You're given evidence throughout Minerva's Den of why you should empathise with Porter; he's the rational one, the contemporary of Alan Turing, the brilliant mathematician who has created artificial life, who has lost so much and has now lost everything else in the fall of Rapture. You can't help but feel for him. His tragedy is your tragedy, and the reveal hammers home that point harder than most games can manage. After the climax of the story, the face off with Reed Wahl and the rescue of The Thinker's blueprint, you're left to wander through Porter's living space. Where he sat by the fire, his bookcases, and the reclusive cave where he spent his time obsessing over resurrecting his wife digitally.
"I think it was important that we gave you some downtime to think about what had happened, and what this character had been through." There's a vast board covered with photos of Pearl, Porter's wife, and letters between the two. Hover the cursor over any of them and the words fill the screen, letting you pore over them. "Because he has such tunnel vision in achieving his goal, it would only be after he completed it that he'd realise it wasn't what he wanted. Only after The Thinker could recreate his wife's personality, he would realise it was futile." Porter's own mini-Rapture, a grand experiment that was doomed from the start.

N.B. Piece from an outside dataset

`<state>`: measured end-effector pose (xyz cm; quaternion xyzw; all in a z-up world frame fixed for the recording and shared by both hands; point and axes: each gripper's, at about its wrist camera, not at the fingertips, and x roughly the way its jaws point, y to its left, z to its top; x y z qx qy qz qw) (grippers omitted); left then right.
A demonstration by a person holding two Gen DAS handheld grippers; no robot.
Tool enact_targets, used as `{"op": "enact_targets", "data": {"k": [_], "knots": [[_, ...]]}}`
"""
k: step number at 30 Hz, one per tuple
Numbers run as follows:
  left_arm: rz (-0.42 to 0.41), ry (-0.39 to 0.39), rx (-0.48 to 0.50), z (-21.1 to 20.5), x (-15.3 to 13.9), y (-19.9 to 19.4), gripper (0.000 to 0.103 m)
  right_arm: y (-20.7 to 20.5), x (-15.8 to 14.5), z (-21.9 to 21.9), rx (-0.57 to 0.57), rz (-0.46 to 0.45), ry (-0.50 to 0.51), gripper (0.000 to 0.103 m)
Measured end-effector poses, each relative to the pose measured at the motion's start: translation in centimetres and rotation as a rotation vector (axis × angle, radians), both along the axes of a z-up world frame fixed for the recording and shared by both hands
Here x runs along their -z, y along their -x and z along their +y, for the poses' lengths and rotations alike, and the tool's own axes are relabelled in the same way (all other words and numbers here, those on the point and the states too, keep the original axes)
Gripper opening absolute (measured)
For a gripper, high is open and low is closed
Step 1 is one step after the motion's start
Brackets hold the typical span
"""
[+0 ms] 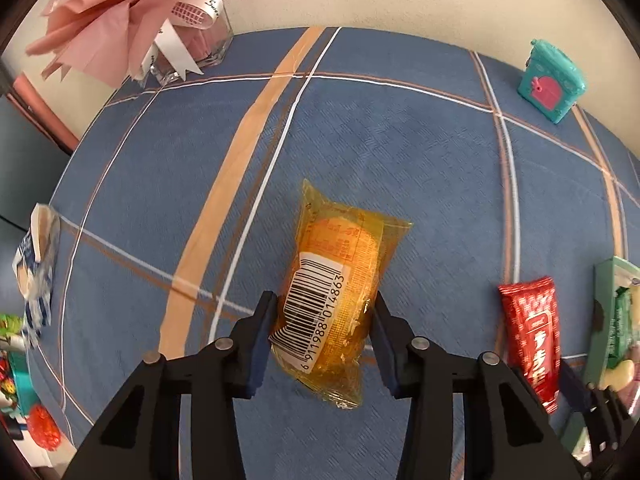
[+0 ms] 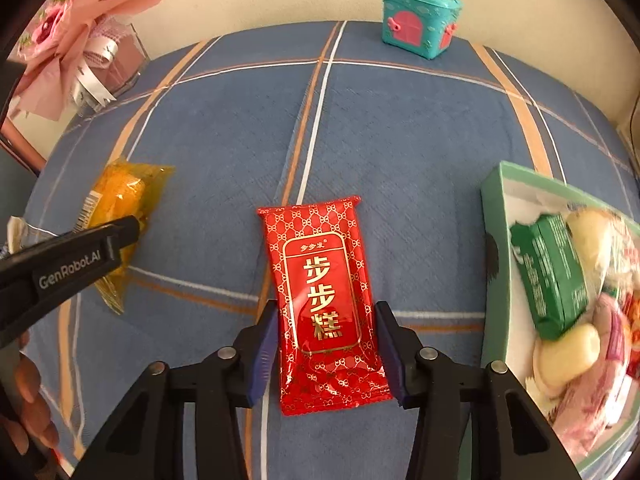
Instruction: Organize snacks
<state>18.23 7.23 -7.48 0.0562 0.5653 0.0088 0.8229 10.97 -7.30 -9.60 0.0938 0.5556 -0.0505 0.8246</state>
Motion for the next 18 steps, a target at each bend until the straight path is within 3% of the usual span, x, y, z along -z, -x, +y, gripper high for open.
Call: {"op": "enact_targets", "data": {"k": [18], "knots": [[-0.131, 0.073, 0.023, -3.9, -6.4, 6.2, 0.046, 6.2, -6.1, -3.7, 0.029, -0.105, 0.003, 0.049]]}}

There's a certain irony that the closest Bioshock has ever come to System Shock in terms of theme and mechanics is also the furthest it's ever been in terms of how the story is executed. Ammo might be scarce, and you might be crawling around in the guts of some grand machine while some AI whispers in your ear, but Minerva's Den is never really about The Thinker, but instead Porter salvaging something from all the failed promise of Rapture. For a four-hour add-on to arguably the lesser of the two Bioshocks we've had so far, it's an impressive accomplishment.